Planteray Spain 11 Year Single Cask Rum
A rum from Spain? That's a first for us at Bitters and Bottles, but it should hardly come as a great shock. The southern Spanish province of Andalucia, home to flamenco, sherry wine, and some of the most beautiful architecture of the Islamic Golden Age, was also long home to a robust sugar producing industry.

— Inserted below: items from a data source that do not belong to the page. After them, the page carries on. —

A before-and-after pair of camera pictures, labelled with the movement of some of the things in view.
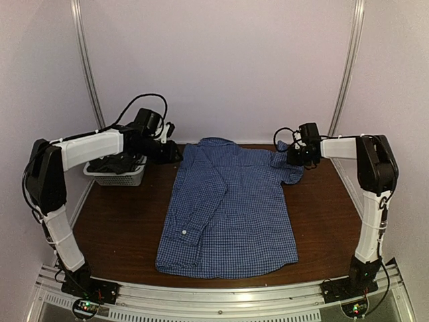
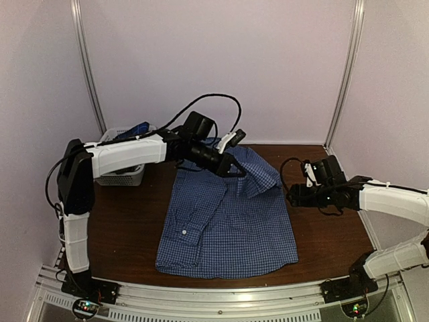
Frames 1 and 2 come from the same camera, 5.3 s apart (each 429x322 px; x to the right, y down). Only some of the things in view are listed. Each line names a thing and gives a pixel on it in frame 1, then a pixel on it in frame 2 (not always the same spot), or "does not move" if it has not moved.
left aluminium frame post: (77, 11) does not move
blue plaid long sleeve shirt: (228, 215) does not move
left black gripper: (169, 155) to (226, 160)
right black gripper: (291, 159) to (299, 199)
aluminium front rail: (298, 302) does not move
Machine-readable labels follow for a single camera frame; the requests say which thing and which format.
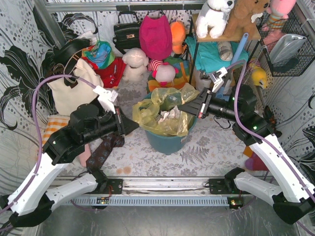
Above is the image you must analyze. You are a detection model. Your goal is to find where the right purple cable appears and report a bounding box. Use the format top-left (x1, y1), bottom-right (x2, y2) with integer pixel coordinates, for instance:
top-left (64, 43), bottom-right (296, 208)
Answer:
top-left (225, 60), bottom-right (315, 197)

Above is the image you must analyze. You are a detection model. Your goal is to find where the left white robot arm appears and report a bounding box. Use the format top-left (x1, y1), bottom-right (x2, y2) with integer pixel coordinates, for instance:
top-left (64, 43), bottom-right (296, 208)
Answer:
top-left (0, 104), bottom-right (139, 227)

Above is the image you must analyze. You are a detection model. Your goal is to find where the dark patterned necktie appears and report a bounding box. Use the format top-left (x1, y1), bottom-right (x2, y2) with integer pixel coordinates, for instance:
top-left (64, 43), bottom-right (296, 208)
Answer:
top-left (86, 133), bottom-right (125, 172)

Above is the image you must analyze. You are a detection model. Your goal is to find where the brown teddy bear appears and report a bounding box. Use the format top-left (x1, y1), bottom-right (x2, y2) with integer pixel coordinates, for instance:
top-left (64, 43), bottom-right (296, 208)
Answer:
top-left (223, 0), bottom-right (270, 40)

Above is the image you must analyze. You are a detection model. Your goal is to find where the pink cloth roll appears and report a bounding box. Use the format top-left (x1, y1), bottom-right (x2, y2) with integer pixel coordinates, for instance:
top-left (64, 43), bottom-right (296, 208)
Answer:
top-left (78, 144), bottom-right (91, 168)

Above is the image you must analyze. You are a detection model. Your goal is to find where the orange plush toy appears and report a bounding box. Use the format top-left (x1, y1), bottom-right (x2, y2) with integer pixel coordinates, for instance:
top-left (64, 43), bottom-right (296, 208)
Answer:
top-left (170, 21), bottom-right (187, 54)

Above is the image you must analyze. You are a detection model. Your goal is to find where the white fluffy plush lamb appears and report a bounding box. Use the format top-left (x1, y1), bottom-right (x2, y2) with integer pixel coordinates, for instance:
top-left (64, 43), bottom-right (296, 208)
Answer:
top-left (122, 48), bottom-right (149, 82)

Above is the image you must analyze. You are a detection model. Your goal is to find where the teal plastic trash bin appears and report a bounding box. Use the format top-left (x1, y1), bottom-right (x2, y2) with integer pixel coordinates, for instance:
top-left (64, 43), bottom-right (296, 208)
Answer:
top-left (143, 112), bottom-right (196, 155)

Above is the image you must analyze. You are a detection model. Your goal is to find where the black hat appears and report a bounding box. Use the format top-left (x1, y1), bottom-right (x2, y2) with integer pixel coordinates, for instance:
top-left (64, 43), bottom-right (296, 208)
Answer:
top-left (53, 38), bottom-right (91, 65)

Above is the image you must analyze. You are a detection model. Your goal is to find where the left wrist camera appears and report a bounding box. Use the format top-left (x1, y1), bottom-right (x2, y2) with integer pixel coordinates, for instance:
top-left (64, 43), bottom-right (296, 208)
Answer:
top-left (93, 86), bottom-right (118, 114)

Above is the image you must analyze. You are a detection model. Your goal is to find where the colourful striped cloth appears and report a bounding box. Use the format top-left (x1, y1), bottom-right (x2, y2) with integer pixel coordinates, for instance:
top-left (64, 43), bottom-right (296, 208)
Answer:
top-left (82, 41), bottom-right (115, 70)

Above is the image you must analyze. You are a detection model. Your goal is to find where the white plush dog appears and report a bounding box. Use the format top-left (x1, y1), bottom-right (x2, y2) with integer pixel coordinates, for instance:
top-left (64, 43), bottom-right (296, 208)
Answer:
top-left (195, 0), bottom-right (235, 39)

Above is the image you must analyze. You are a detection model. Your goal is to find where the yellow plastic trash bag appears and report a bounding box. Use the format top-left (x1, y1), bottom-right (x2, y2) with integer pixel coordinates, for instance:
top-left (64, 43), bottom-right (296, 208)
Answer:
top-left (132, 83), bottom-right (199, 128)

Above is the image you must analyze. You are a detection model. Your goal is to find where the yellow plush duck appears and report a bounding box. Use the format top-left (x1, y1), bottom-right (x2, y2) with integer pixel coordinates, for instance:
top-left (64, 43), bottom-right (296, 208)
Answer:
top-left (248, 59), bottom-right (267, 89)

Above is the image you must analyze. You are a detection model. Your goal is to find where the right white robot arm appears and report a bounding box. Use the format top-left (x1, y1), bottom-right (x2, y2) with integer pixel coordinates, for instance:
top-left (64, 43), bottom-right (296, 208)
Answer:
top-left (178, 85), bottom-right (315, 225)

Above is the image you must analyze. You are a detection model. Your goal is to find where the orange checkered cloth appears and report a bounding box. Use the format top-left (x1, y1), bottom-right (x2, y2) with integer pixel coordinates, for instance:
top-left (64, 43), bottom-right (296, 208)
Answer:
top-left (42, 115), bottom-right (70, 146)

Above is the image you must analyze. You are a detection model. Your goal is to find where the crumpled white paper trash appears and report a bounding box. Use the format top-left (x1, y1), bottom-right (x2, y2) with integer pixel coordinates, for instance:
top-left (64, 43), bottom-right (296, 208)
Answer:
top-left (158, 106), bottom-right (181, 124)

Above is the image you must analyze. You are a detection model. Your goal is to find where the magenta felt bag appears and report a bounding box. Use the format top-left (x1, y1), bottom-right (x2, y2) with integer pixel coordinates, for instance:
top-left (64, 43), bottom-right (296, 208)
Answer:
top-left (139, 15), bottom-right (172, 60)

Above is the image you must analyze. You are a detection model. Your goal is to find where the grey foil pouch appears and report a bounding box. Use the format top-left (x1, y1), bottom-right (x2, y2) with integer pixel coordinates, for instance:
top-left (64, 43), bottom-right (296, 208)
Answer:
top-left (269, 34), bottom-right (307, 64)

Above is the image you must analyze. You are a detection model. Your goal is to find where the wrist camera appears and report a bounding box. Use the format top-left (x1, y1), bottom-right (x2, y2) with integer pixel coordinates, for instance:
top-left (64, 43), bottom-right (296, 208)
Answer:
top-left (210, 67), bottom-right (228, 93)
top-left (93, 86), bottom-right (118, 114)

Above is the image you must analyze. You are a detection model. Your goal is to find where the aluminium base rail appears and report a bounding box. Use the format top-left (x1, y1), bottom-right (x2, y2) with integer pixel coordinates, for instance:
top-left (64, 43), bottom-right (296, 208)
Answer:
top-left (56, 176), bottom-right (300, 197)

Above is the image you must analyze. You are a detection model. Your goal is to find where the purple cable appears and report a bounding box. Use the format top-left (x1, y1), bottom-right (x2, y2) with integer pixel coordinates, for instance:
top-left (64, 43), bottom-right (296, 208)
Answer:
top-left (225, 60), bottom-right (315, 197)
top-left (0, 75), bottom-right (99, 214)

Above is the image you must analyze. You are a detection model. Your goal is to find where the teal cloth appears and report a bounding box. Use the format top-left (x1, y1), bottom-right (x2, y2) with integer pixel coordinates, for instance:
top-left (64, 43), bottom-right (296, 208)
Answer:
top-left (185, 37), bottom-right (249, 73)

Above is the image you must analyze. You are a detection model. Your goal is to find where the rainbow striped cloth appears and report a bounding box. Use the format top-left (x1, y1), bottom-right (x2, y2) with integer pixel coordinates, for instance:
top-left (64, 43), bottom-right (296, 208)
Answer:
top-left (147, 57), bottom-right (190, 92)

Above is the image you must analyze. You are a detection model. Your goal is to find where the black wire basket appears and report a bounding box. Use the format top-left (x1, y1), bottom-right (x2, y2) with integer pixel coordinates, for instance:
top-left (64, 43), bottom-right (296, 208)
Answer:
top-left (257, 12), bottom-right (315, 77)

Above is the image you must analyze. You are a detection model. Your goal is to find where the pink plush toy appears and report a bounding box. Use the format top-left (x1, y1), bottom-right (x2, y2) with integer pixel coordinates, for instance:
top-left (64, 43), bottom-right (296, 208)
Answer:
top-left (266, 0), bottom-right (296, 25)

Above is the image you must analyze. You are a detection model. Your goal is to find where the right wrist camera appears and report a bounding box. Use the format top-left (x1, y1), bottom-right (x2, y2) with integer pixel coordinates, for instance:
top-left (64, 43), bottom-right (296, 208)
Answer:
top-left (210, 67), bottom-right (228, 93)

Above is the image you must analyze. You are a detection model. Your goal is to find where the red garment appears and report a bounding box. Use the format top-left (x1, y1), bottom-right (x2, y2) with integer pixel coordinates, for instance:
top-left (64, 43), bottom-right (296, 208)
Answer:
top-left (95, 57), bottom-right (126, 89)

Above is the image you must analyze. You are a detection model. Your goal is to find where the pink white plush doll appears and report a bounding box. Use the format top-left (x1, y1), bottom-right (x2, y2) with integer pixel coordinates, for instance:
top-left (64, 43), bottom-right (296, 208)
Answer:
top-left (148, 59), bottom-right (179, 86)

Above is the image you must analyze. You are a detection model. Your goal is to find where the black leather handbag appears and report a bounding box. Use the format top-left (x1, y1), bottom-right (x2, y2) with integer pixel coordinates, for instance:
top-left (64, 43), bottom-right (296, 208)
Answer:
top-left (112, 11), bottom-right (141, 55)

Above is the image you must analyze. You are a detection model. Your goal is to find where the light blue squeegee tool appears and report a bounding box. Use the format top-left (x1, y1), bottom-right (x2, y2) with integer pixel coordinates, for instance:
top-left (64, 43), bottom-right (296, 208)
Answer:
top-left (216, 33), bottom-right (249, 101)

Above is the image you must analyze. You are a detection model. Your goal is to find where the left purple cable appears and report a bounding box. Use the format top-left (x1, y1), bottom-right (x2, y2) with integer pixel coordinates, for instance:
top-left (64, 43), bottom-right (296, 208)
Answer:
top-left (0, 75), bottom-right (99, 214)

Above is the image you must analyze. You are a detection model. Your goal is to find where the cream canvas tote bag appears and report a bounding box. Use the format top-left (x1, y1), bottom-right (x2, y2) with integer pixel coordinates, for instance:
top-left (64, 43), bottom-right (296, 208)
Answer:
top-left (48, 59), bottom-right (103, 116)

Azucarera Del Guadelfeo, a former sugar factory and rum distillery, was started by Joaquín Agrela y Moreno in 1860, and became one of the first and most successful in an industry that began thriving in Andalucia after the Spanish Empire began experiencing its final death throes in the late 19th century, especially with the loss of Cuba, its cash cow for sugar, in 1898. These days, Andalusian sugar fiefdoms are a hazy memory, but Azucarera Del Guadelfeo survives as a distillery, quietly growing cane and churning out rums made from both cane juice and molasses without much fanfare just steps from the Alboran Sea.

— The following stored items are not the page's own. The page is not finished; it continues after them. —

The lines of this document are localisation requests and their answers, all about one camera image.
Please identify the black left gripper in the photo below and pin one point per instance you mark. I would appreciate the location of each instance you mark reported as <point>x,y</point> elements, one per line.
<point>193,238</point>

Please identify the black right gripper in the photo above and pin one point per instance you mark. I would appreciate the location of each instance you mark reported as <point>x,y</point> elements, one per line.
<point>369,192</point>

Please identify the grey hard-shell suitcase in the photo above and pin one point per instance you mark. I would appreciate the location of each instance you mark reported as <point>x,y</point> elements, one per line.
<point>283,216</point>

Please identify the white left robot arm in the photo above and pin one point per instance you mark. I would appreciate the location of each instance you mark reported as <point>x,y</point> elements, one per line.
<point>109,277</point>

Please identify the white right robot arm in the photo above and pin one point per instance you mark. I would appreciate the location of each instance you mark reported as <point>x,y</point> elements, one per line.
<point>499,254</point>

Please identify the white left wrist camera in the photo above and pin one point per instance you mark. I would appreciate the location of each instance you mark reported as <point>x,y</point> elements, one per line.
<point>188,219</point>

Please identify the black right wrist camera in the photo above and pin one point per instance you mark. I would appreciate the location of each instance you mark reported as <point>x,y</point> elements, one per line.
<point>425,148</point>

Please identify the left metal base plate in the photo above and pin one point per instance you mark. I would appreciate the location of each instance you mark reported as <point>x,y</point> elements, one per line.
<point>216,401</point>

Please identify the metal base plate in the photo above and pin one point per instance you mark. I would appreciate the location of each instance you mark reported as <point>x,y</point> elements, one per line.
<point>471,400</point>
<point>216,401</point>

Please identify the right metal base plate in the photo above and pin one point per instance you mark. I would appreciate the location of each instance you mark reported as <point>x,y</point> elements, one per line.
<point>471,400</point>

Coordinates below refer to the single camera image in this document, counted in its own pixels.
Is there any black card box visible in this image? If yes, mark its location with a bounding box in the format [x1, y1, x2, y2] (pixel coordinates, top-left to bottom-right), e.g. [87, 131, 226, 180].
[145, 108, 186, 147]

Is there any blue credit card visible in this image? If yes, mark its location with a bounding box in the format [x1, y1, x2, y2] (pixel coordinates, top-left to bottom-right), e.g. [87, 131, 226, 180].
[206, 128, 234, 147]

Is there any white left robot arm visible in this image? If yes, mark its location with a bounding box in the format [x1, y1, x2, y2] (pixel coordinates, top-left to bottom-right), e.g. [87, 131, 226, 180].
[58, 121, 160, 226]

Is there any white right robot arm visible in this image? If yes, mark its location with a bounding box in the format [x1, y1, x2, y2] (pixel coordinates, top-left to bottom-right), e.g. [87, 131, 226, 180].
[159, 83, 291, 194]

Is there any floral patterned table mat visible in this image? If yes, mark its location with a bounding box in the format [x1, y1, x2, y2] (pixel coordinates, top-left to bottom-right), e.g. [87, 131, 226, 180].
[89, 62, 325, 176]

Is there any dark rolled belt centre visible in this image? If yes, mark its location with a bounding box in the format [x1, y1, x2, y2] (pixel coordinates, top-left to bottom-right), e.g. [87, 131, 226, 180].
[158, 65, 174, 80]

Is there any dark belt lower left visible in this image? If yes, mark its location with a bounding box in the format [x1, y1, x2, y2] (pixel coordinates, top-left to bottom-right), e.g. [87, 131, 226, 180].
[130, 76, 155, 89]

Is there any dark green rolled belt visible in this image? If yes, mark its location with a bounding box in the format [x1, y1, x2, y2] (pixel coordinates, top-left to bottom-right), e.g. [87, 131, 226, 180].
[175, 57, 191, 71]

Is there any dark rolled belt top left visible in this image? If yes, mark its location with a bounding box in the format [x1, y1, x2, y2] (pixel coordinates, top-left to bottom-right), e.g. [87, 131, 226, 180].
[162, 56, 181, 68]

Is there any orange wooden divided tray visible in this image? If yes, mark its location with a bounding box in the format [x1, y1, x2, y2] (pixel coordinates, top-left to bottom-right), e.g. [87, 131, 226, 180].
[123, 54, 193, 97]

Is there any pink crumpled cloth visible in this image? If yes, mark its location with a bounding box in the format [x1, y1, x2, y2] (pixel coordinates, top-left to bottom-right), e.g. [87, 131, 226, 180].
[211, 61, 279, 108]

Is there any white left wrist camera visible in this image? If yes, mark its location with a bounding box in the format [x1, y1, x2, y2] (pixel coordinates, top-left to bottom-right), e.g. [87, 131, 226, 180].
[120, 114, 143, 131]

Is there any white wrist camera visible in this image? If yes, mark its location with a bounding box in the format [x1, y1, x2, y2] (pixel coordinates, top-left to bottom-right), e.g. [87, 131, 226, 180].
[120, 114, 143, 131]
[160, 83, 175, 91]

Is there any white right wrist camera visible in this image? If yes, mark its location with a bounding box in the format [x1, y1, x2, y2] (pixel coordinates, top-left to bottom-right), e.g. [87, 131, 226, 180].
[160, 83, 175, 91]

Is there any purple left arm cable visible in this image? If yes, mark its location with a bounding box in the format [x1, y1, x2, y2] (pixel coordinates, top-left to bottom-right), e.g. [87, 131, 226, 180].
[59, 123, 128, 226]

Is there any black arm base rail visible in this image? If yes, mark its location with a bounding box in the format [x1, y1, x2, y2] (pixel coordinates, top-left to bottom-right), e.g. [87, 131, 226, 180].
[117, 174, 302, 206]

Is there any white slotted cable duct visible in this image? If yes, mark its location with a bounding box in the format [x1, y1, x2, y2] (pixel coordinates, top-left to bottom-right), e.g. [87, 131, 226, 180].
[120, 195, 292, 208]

This cask, distilled from molasses on a column still in 2012, was first aged for 11 years and 4 months in ex-Bourbon casks, and then, most unusually for a Planteray rum, it was NOT further aged in a Cognac cask, the first instance we know of that signature of the brand being cast aside. Instead, it was placed into a cask that had been used to age another signature product of its sunny Andalusian home - Pedro Ximenez Sherry. It sat in those barrels for 8 months before being bottled at 42.6% abv, without any added sugar, or "dosage".

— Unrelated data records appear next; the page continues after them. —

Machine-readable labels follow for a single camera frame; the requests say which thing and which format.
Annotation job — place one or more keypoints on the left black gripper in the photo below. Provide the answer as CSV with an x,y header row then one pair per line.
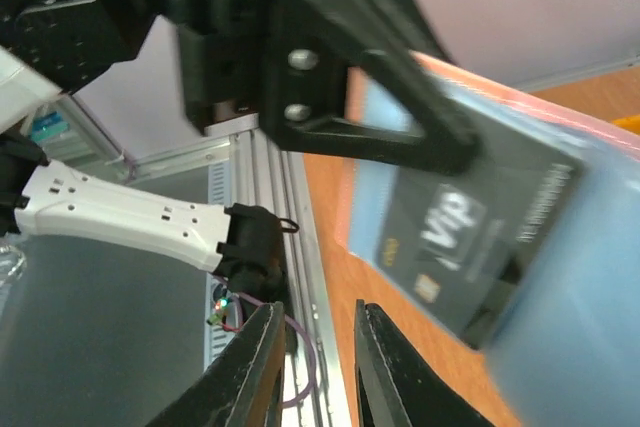
x,y
319,55

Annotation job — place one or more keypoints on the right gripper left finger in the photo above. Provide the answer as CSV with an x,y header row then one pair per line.
x,y
243,387

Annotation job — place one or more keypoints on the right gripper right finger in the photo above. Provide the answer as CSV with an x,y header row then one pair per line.
x,y
395,385

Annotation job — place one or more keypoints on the black credit card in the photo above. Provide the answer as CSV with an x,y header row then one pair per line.
x,y
458,246

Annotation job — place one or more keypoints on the left green circuit board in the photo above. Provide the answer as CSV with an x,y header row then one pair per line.
x,y
218,315

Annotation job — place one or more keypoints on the clear plastic cup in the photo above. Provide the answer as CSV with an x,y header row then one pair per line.
x,y
12,264

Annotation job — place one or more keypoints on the grey slotted cable duct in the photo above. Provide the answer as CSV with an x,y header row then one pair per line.
x,y
219,193

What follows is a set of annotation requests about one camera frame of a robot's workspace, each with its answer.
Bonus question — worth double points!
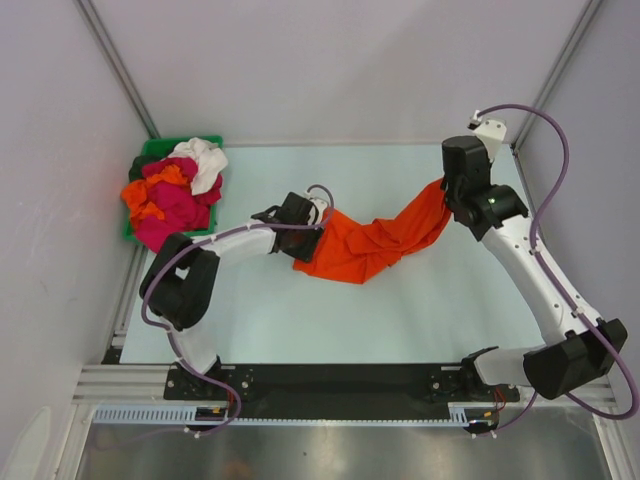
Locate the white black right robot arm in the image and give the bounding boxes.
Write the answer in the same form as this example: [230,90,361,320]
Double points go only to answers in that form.
[441,136,628,401]

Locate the green plastic bin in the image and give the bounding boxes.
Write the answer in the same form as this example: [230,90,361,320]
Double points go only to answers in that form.
[123,136,223,244]

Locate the dark green t-shirt in bin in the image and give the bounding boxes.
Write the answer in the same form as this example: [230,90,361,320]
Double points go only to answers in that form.
[128,155,160,182]

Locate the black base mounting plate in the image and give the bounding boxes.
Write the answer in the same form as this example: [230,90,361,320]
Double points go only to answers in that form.
[163,363,520,421]

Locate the slotted grey cable duct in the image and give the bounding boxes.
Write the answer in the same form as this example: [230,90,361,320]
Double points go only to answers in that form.
[93,404,496,427]

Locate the magenta t-shirt in bin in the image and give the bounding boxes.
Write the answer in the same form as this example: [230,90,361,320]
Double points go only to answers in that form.
[132,157,223,253]

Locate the orange t-shirt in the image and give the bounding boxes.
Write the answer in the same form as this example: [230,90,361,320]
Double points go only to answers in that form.
[120,163,189,231]
[293,180,451,285]

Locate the white t-shirt in bin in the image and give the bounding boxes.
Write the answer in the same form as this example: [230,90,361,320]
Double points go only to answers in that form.
[168,137,228,195]

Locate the orange t-shirt in bin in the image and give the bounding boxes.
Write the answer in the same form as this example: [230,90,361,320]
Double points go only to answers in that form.
[120,163,189,231]

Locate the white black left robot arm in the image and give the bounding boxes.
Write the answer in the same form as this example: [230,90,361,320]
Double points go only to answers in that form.
[139,184,335,400]

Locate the aluminium frame rail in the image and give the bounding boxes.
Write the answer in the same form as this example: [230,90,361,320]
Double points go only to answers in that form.
[71,364,617,407]

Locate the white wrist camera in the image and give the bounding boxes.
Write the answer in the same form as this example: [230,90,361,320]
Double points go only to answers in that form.
[468,111,507,163]
[306,194,330,225]

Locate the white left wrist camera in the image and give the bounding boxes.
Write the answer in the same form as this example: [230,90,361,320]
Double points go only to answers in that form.
[306,194,330,225]

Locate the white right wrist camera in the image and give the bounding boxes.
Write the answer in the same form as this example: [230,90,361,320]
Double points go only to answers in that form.
[468,111,507,163]

The nose shows the PX influence straight away, with a rich sherry note, fig, chocolate covered raisins, Swiss Miss hot cocoa, tobacco, a wisp of smoke, and slightly funky blackstrap molasses. The palate follows on with great texture for a rum at 42.6% - toasted coconut, sweet plantains, fresh vanilla pods, raisin, maple syrup, buttercream frosting, and espresso beans. The finish takes those coffee notes and reveals the toasted oak element behind them, drying out the palate nicely, leaving those dark savory elements with just a hint of vanilla. Delicious rum to sip on, and though the PX finish is assertive, it is well managed and creates a unique dimension without burying the experience in sweetness. We'll be enjoying this neat, but you'll also forgive us for mixing up a few Rum Manhattans with this one.